In Britain, writers like Oscar Wilde, Algernon Charles Swinburne, and Aubrey Beardsley were linked to decadence. Others, like Walter Pater, resisted the movement even though their work shared similar ideas. British decadents focused on creating art for its own sake and explored desires and material wealth. They also used decadent ideas for social and political goals. Beardsley cared about improving society through art, and Wilde wrote about socialism as a way to free people from hardship. Swinburne addressed Irish-English politics in his poetry. Wilde had a secret homosexual life, and Swinburne had an obsession with flagellation.

In Italy, critics often studied the Decadent movement as a way to define a historical period from the 1860s to the 1920s. This led to the term "Decadentism" being used more widely. Today, most critics divide the movement into three periods. The first period, called Scapigliatura, included writers and poets who rejected the strict intellectual culture of post-unified Italy. They introduced themes like illness and fascination with death. Works like Igino Ugo Tarchetti’s Fosca and Camillo Boito’s Senso explored dark and disturbing ideas. Many Scapigliati died young from illness, alcoholism, or suicide.

The second period was led by writers like Gabriele D’Annunzio, Antonio Fogazzaro, and Giovanni Pascoli. D’Annunzio brought ideas from French intellectuals, including Nietzsche’s concepts of the "Übermensch" and "will to power." His works focused on beauty, individualism, and the power of machines. His novel The Pleasure is one of the key books of the Decadent movement. Pascoli, closer to French symbolists, saw poetry as a way to reveal hidden truths.

The third period, seen as a postlude to Decadentism, included writers like Italo Svevo, Luigi Pirandello, and the Crepusculars. Svevo’s Zeno’s Conscience explored sickness, while Pirandello’s works, like Six Characters in Search of an Author, showed the breakdown of identity. The Crepuscular poets, known as "twilight poets," wrote about the sadness of everyday life in small towns. Painters like Giorgio de Chirico and Giorgio Morandi also captured these moods.

In Russia, the Decadent movement spread through the works of Charles Baudelaire and Paul Verlaine. Early Russian writers focused on themes like breaking moral rules, ignoring health, and living in ways that challenged religious beliefs.

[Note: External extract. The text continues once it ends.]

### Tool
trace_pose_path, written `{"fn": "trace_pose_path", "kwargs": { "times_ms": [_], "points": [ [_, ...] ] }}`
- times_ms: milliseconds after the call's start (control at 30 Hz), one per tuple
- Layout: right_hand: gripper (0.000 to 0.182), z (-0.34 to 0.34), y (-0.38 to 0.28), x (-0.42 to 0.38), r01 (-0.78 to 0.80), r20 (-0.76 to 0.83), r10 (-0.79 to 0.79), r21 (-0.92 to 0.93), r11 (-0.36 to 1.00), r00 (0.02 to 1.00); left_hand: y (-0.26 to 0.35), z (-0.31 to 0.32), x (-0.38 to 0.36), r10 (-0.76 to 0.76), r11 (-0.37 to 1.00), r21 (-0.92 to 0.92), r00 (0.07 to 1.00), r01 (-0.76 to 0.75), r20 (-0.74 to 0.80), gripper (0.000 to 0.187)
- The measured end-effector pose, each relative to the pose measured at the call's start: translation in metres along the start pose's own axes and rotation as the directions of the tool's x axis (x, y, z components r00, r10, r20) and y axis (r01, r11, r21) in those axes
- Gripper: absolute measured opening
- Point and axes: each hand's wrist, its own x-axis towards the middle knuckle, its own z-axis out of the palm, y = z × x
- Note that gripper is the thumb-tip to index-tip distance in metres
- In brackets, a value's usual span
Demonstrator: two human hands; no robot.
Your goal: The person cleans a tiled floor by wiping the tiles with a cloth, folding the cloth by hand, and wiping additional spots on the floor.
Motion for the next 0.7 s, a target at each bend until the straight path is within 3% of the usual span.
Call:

They were especially drawn to the dark, death-focused aspects of decadence.

Critical studies

Max Nordau, a German doctor and social critic, wrote a long book called Degeneration in 1892. The book studied the trend of decadence and criticized people linked to the Decadent movement, as well as others who did not follow cultural, moral, or political rules. Nordau used strong and harsh language, sometimes mentioning the worship of Satan. The book became popular because it suggested a medical condition called "degeneration," a brain-related illness that caused these behaviors. It also gained attention by naming well-known figures like Oscar Wilde, Algernon Charles Swinburne, Paul Verlaine, and Maurice Barrès, who were part of the Decadent movement and had public recognition.

In 1930, Italian critic Mario Praz finished a wide study of dark and sexual literature. It was published in English as The Romantic Agony in 1933. The study included decadent works by writers like Baudelaire and Swinburne, as well as other writings Praz thought were dark, grim, or sexual. Praz believed this kind of literature was dangerous because it made the connection between pain and pleasure seem natural. He thought the main purpose of art is to teach and share culture, regardless of the artist's goals.